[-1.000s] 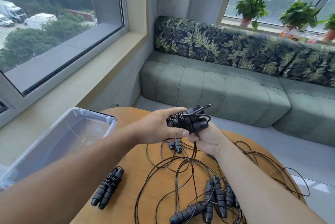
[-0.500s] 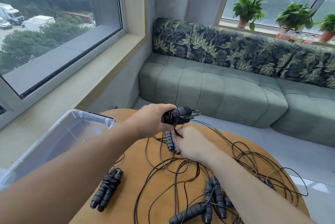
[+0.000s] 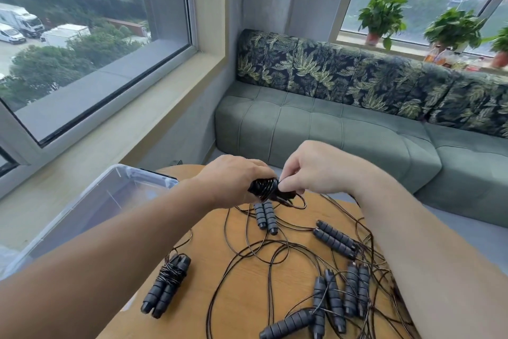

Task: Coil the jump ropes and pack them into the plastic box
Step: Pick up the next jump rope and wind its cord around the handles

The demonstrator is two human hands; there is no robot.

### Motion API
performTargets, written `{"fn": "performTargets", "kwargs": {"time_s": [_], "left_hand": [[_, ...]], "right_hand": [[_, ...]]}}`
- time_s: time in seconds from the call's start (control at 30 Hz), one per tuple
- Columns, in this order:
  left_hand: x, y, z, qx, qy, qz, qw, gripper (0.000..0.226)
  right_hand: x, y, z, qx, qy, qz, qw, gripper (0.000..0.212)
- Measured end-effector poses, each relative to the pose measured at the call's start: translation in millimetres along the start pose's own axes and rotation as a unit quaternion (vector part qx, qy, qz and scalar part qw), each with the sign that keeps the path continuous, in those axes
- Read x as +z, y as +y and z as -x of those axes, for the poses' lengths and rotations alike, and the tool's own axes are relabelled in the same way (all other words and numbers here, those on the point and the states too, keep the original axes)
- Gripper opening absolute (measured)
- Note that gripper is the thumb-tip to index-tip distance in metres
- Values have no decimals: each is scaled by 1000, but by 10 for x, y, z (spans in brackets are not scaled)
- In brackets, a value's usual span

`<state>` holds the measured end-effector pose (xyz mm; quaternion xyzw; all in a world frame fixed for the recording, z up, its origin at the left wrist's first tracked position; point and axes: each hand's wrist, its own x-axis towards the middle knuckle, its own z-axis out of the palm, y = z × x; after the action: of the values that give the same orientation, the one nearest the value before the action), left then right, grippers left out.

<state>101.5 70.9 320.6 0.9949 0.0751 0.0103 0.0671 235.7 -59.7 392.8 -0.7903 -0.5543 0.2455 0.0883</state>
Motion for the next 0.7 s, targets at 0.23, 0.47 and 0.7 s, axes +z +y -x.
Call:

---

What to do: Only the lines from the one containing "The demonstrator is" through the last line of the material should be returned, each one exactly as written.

Response to the task:
The demonstrator is two human hands; there is no robot.

### Motion API
performTargets, written `{"fn": "performTargets", "kwargs": {"time_s": [_], "left_hand": [[_, ...]], "right_hand": [[_, ...]]}}`
- time_s: time in seconds from the call's start (control at 30 Hz), one per tuple
- Columns, in this order:
  left_hand: x, y, z, qx, qy, qz, qw, gripper (0.000..0.226)
  right_hand: x, y, z, qx, qy, qz, qw, gripper (0.000..0.212)
- Measured end-effector poses, each relative to the pose measured at the call's start: translation in millimetres along the start pose's own axes and rotation as a unit quaternion (vector part qx, qy, qz and scalar part qw), each with the sign that keeps the path continuous, in those axes
- Read x as +z, y as +y and z as -x of those axes, for the poses' lengths and rotations alike, and the tool's own axes are relabelled in the same way (all other words and numbers here, those on the point and the states too, keep the original axes)
- Gripper opening absolute (measured)
- Note that gripper is the thumb-tip to index-tip distance in metres
- Values have no decimals: each is scaled by 1000, but by 10 for x, y, z (spans in brackets are not scaled)
- In brackets, a value's usual span

`<state>` holds the measured end-effector pose (xyz mm; quaternion xyzw; all in a world frame fixed for the recording, z up, its origin at the left wrist's first tracked position; point and axes: each hand's wrist, its own x-axis towards the middle knuckle, its own z-axis out of the palm, y = z × x; after the action: of the values that give the same orientation, the one nearest the value before the action), left then right, grippers left out.

<state>101.5 70.9 320.6 0.9949 0.0751 0.0103 0.0671 235.7 -59.7 392.8 -0.7903 -0.5543 0.2455 0.0883</state>
Motion for the next 0.7 s, targets at 0.23, 0.47 and 0.7 s, axes +z +y -x.
Call:

Exercise complete, with nothing further to add.